An important role in aging belongs not only to cytokines, but also to oxidative stress, with the NRF-2 transcription factor being one of the main antioxidant systems [30, 37, 38]. In our work, it was shown that the addition of LPS to cells leads to a significant decrease in the content of the NRF-2 protein, while the addition of Tα1 to cultured macrophages completely removes this effect. Moreover, Tα1 stimulates Nrf-2 gene expression.

The AP-1 family of dimeric transcription complexes is involved in virtually all cellular and physiological functions. Until recently, it remained unclear how AP-1 controls gene transcription. However, the emergence of new technologies that allow the study of transcription factors on a genome-wide scale has changed the view on the mechanistic action of AP-1. There is reason to believe that AP-1 can act as a local transcription switch that operates near transcription start sites [39]. All indications are that AP-1 mainly acts as a remote command, determining the dynamics of chromatin architecture [40]. In our work, it was proved that an increase in Ar-1 gene expression under the influence of LPS was significantly reduced when using Tα1.

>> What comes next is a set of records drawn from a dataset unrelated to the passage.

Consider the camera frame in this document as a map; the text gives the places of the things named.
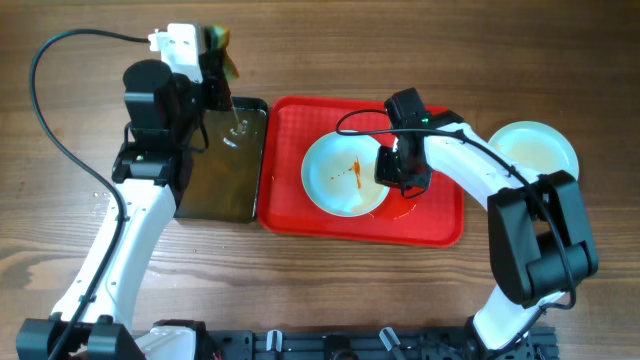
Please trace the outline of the white plate dotted sauce streak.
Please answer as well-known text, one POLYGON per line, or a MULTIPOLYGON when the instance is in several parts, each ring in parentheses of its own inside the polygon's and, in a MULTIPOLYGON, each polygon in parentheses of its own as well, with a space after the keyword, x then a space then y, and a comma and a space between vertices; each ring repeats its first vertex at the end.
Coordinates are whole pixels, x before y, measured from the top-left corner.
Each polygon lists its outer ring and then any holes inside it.
POLYGON ((302 186, 322 211, 352 218, 378 208, 390 188, 374 180, 381 144, 371 136, 328 133, 311 145, 301 166, 302 186))

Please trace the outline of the green yellow sponge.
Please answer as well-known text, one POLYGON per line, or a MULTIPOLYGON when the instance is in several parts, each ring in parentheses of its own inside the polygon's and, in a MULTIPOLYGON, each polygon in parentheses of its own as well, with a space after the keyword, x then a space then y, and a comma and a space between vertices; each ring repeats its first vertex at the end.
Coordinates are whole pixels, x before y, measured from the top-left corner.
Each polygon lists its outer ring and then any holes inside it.
POLYGON ((204 27, 205 53, 200 56, 200 66, 210 75, 223 77, 227 82, 239 78, 236 65, 228 55, 227 48, 231 39, 231 30, 220 24, 204 27))

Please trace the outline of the white plate front smeared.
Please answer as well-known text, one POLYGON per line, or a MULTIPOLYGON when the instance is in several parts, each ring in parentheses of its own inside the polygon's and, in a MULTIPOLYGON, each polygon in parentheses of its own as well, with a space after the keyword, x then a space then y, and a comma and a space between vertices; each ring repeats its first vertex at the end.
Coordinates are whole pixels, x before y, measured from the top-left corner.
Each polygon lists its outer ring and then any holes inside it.
POLYGON ((567 138, 553 127, 518 121, 495 132, 489 144, 519 163, 541 173, 564 170, 579 179, 577 154, 567 138))

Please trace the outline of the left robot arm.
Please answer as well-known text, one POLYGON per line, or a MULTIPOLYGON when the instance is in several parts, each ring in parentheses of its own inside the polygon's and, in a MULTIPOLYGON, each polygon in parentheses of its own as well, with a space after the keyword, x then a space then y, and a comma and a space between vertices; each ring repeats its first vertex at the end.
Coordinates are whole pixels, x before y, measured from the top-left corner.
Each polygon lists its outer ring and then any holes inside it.
POLYGON ((22 359, 198 359, 211 348, 205 326, 161 322, 135 338, 131 322, 142 278, 189 183, 190 142, 208 110, 232 107, 220 62, 178 70, 143 60, 123 75, 130 116, 104 183, 112 195, 76 279, 46 319, 27 319, 16 337, 22 359))

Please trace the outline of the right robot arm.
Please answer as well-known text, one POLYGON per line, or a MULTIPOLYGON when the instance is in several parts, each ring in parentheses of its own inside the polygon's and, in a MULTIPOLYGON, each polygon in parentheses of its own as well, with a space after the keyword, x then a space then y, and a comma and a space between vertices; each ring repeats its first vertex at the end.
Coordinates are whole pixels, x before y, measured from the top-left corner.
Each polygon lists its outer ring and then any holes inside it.
POLYGON ((532 328, 547 311, 568 311, 577 286, 599 265, 576 179, 544 174, 492 149, 457 114, 388 110, 393 147, 380 150, 376 179, 400 190, 424 187, 438 171, 472 195, 488 216, 489 258, 496 281, 465 326, 458 354, 497 359, 531 350, 532 328))

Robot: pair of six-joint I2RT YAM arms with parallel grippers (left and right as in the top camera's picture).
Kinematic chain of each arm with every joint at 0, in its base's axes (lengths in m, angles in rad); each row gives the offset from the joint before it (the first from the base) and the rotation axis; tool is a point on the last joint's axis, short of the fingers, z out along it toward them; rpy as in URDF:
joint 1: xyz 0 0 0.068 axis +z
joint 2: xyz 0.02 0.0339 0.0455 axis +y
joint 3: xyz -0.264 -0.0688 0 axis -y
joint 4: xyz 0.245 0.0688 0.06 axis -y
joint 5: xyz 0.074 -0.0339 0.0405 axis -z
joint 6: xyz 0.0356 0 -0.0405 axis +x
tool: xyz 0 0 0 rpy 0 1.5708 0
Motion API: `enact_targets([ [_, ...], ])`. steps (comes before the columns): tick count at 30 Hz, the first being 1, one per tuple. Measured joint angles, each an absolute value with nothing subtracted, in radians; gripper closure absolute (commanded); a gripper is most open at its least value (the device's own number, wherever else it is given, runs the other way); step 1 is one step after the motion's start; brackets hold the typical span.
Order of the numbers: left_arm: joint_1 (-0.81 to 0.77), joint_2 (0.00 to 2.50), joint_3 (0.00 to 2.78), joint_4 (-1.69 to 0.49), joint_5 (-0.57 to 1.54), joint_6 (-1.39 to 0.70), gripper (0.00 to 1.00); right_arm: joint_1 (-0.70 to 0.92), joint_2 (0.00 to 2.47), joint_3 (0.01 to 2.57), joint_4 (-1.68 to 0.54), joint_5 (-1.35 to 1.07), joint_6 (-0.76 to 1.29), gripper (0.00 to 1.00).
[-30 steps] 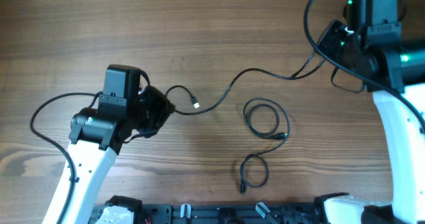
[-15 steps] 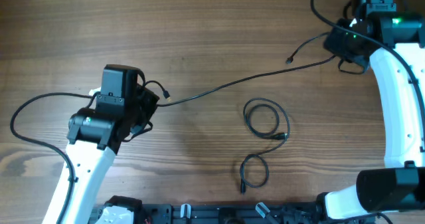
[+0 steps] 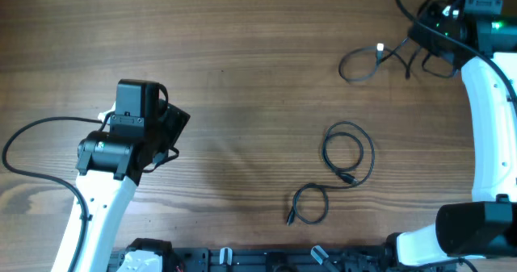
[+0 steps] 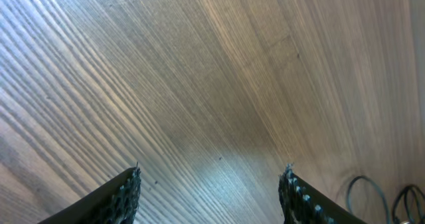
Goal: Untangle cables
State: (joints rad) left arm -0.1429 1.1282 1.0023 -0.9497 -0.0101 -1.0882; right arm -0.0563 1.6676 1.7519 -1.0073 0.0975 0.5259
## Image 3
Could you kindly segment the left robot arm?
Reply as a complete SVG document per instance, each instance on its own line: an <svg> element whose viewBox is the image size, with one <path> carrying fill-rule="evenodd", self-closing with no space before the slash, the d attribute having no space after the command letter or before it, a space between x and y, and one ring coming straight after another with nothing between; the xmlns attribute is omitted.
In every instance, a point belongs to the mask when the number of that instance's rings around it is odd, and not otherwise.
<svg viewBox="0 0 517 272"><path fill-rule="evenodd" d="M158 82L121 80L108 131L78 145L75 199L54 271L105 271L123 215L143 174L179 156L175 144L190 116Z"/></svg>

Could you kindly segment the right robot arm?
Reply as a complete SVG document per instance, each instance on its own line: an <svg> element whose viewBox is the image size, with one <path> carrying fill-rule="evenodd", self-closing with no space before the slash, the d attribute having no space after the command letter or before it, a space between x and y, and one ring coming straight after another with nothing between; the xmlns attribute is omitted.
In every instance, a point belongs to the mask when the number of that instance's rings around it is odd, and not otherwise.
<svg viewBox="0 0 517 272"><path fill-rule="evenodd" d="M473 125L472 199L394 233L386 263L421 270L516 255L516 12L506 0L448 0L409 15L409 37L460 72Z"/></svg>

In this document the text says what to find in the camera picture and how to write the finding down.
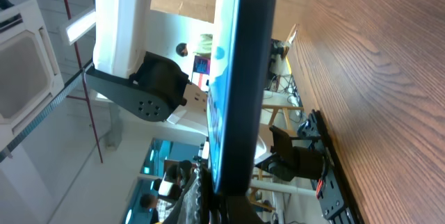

When selecting an appropriate dose of Tα1 to be added to cells, we relied on data according to which the concentration of Tα1 in human blood is 0.1–1 ng/mL [41]. We tried two therapeutic doses of Tα1 in situ: 10 and 50 ng/mL. Analysis of preliminary data showed that the effect of Tα1 is almost independent of the dose, so a dose of 10 ng/mL was chosen to exclude a possible toxic effect of Tα1.

It is known that stress agents increase the activity of NF-κB and SAPK/JNK signaling cascades. In fact, we have shown that the addition of LPS to RAW 264.7 cells leads to an increase in the amount of regulatory proteins; however, this activation was abolished in the presence of Tα1.

Thus, the study of the effects of Tα1 on stressed macrophages RAW 264.7 in the presence of LPS showed that Tα1 protects cells from the effects of endotoxin, in almost all cases normalizing the levels of the studied proteins and gene expression. This property of the Tα1 thymus peptide makes it a possible candidate for the role of an immunotherapeutic agent that can be used to reduce pathological signs associated not only with the development of viral and oncological diseases, but also with aging.